§ **Task brief**:
Search the listing below for the word "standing" and copy each line where it appears.
BEGIN Supplied data
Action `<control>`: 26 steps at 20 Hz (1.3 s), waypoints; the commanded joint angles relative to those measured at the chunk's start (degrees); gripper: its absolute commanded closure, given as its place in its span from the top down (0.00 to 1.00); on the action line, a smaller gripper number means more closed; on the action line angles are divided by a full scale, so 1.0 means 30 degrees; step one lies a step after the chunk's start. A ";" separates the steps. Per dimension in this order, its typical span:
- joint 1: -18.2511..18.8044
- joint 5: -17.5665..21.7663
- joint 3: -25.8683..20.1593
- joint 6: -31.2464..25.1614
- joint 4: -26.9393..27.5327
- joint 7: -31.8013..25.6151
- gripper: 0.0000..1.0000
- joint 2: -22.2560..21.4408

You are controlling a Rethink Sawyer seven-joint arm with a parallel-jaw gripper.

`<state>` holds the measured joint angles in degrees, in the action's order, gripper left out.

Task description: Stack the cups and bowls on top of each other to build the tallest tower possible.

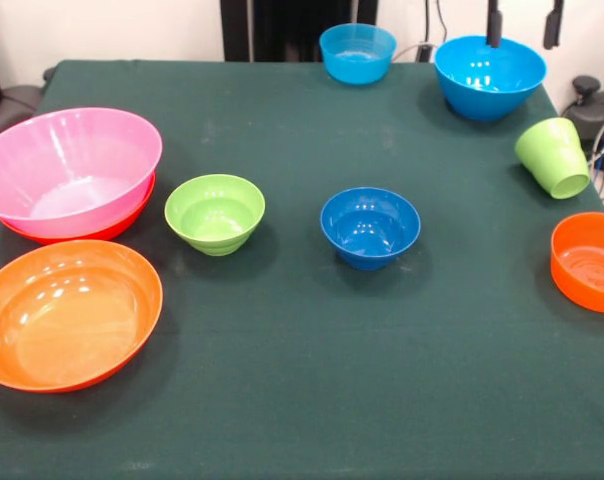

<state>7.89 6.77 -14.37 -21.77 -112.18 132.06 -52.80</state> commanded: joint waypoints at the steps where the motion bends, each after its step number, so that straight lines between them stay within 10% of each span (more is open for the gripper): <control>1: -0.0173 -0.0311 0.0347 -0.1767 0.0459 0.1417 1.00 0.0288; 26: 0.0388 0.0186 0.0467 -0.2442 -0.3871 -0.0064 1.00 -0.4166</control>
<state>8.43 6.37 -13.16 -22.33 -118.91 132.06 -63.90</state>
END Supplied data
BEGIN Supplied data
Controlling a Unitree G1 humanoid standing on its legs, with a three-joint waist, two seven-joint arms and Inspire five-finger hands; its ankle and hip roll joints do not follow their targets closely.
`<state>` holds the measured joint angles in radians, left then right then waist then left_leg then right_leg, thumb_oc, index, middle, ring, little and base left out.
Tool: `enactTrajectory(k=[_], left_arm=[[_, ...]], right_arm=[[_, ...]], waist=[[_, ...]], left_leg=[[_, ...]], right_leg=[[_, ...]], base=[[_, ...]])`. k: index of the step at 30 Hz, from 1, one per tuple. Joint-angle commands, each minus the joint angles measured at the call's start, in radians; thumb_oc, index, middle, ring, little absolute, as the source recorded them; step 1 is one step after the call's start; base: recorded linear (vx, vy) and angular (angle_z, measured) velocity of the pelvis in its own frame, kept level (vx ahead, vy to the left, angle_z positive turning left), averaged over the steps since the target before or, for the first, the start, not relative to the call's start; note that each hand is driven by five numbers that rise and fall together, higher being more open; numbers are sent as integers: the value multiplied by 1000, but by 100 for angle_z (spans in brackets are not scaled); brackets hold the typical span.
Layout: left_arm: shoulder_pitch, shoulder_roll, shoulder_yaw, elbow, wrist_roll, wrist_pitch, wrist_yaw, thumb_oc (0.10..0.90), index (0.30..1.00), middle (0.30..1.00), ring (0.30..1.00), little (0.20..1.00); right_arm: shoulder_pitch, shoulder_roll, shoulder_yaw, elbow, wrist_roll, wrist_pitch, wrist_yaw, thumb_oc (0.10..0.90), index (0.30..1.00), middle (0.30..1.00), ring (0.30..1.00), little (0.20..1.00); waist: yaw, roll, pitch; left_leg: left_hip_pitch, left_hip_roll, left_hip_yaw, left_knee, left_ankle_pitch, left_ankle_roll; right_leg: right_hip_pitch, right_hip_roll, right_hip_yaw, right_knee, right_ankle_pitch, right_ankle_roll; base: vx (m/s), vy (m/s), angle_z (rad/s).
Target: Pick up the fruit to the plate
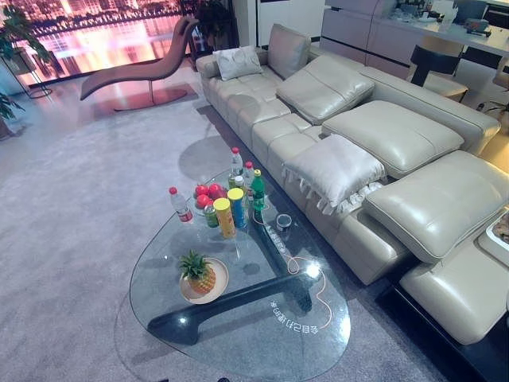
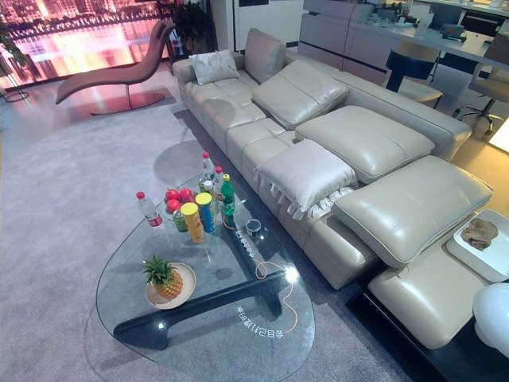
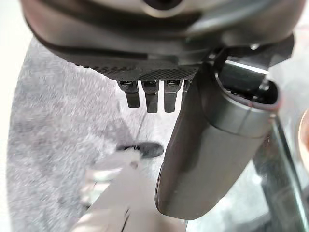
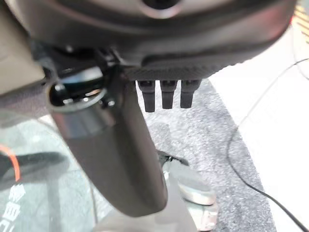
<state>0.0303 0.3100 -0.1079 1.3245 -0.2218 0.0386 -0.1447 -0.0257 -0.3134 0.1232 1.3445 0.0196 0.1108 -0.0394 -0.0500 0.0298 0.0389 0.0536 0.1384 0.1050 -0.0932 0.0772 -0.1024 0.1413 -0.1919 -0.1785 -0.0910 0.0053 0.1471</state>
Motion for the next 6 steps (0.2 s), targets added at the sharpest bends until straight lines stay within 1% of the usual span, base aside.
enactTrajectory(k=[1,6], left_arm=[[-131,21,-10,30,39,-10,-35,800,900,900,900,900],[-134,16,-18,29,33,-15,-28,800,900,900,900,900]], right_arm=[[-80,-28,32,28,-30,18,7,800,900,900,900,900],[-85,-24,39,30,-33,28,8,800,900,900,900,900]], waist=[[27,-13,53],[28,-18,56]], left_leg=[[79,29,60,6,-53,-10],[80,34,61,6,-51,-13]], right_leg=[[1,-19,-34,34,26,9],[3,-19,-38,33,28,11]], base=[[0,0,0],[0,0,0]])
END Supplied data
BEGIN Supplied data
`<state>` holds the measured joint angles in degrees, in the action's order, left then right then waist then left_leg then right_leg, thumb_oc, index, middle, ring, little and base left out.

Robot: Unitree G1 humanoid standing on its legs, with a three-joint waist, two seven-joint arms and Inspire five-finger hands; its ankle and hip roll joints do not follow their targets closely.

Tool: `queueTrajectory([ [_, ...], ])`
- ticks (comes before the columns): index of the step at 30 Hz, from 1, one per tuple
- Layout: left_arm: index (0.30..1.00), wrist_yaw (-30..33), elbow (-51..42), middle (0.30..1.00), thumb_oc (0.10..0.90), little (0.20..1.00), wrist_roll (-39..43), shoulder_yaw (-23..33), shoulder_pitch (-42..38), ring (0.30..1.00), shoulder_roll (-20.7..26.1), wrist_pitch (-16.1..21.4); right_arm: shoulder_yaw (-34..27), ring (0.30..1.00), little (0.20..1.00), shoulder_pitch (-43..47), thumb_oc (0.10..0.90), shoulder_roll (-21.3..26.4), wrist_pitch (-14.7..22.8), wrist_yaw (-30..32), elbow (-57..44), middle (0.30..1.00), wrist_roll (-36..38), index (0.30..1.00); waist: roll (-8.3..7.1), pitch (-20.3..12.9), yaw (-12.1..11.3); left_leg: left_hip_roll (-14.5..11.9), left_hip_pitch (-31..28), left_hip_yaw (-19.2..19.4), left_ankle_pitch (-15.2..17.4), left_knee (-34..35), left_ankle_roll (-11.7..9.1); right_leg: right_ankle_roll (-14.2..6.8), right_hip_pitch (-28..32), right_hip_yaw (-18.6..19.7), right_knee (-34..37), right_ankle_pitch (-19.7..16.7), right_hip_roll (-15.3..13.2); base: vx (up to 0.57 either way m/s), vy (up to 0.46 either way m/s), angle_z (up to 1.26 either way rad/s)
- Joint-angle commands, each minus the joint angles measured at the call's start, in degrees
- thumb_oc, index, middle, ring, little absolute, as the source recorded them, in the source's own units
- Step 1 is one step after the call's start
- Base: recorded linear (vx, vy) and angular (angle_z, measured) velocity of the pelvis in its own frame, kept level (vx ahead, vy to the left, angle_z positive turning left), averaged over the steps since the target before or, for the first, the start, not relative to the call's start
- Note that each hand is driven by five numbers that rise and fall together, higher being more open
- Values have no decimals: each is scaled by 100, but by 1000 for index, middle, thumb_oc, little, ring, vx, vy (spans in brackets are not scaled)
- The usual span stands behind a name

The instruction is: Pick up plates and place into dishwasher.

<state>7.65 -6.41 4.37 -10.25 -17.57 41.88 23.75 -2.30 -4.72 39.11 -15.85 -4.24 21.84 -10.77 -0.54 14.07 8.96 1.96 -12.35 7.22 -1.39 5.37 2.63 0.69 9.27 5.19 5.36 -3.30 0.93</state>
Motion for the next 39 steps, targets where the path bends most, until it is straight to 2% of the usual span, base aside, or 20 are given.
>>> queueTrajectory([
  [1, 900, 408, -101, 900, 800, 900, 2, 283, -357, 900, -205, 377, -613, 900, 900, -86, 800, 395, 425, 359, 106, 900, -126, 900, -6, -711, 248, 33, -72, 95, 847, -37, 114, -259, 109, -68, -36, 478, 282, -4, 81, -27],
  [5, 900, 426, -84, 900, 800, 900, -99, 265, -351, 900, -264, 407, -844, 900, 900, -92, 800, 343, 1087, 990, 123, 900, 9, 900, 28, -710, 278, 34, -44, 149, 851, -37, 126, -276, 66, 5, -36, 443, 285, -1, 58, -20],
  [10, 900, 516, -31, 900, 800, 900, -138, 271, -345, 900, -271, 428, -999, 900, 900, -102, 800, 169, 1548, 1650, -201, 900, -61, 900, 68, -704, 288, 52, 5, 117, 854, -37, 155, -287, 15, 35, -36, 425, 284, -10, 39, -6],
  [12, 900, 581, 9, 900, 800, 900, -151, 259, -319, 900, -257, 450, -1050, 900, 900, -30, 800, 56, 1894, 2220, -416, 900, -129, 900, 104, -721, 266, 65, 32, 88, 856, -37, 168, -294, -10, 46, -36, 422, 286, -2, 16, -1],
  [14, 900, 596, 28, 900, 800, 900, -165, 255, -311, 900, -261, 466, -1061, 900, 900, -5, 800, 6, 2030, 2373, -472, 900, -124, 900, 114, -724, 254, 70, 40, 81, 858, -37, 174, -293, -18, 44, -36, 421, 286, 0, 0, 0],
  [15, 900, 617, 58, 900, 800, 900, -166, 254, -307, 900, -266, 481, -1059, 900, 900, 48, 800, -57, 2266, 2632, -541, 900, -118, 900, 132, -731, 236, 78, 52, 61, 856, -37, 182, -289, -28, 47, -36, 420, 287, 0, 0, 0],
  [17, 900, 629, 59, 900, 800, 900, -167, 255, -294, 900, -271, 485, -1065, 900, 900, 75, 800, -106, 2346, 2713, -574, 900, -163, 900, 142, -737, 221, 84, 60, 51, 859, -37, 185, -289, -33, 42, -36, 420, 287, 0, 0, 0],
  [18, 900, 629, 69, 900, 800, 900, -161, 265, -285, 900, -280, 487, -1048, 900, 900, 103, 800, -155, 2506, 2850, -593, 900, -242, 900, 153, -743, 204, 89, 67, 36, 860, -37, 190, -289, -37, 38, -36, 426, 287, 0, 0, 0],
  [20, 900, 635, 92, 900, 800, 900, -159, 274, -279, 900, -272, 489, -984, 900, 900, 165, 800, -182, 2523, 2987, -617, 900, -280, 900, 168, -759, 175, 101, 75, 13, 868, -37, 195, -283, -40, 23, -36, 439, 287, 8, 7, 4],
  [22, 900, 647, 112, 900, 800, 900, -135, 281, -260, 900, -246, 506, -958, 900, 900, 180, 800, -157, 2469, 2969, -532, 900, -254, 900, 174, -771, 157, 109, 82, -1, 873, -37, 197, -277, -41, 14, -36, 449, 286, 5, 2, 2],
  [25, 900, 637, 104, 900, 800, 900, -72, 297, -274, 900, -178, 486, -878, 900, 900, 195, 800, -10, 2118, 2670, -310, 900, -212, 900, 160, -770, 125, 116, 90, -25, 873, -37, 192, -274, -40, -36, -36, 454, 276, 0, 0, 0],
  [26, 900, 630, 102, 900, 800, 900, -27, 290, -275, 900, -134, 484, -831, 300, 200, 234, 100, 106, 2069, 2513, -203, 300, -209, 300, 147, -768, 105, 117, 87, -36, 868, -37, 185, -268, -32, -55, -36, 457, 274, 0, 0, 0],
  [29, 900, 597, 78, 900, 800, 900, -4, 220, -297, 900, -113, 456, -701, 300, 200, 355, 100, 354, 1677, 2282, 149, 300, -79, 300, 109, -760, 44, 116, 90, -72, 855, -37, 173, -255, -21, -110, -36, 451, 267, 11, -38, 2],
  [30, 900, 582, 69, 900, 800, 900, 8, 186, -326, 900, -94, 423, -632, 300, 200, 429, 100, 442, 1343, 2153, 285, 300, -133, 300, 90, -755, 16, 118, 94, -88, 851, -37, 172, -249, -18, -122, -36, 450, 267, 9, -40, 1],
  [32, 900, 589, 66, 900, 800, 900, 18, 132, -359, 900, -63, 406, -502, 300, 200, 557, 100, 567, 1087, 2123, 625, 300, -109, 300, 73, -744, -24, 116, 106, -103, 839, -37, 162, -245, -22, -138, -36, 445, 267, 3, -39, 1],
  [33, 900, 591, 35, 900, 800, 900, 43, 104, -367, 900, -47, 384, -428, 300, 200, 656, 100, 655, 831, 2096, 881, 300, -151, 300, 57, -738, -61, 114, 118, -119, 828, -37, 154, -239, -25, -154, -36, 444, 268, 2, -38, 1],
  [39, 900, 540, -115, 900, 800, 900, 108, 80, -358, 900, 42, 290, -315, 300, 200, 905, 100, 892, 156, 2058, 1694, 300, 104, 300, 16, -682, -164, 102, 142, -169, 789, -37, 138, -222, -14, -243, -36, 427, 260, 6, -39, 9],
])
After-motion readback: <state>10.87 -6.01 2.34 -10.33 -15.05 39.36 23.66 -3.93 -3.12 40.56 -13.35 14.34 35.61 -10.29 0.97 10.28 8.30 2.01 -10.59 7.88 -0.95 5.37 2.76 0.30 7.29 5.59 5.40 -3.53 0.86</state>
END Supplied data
§ **Result**:
Controlling a Unitree G1 humanoid standing on its legs, with a three-joint waist, two seven-joint arms and Inspire five-finger hands; its ankle and hip roll joints do not follow their targets closely.
Robot: Unitree G1 humanoid standing on its legs, with a three-joint waist, two seven-joint arms and Inspire five-finger hands; its ankle and hip roll joints do not follow their targets closely.

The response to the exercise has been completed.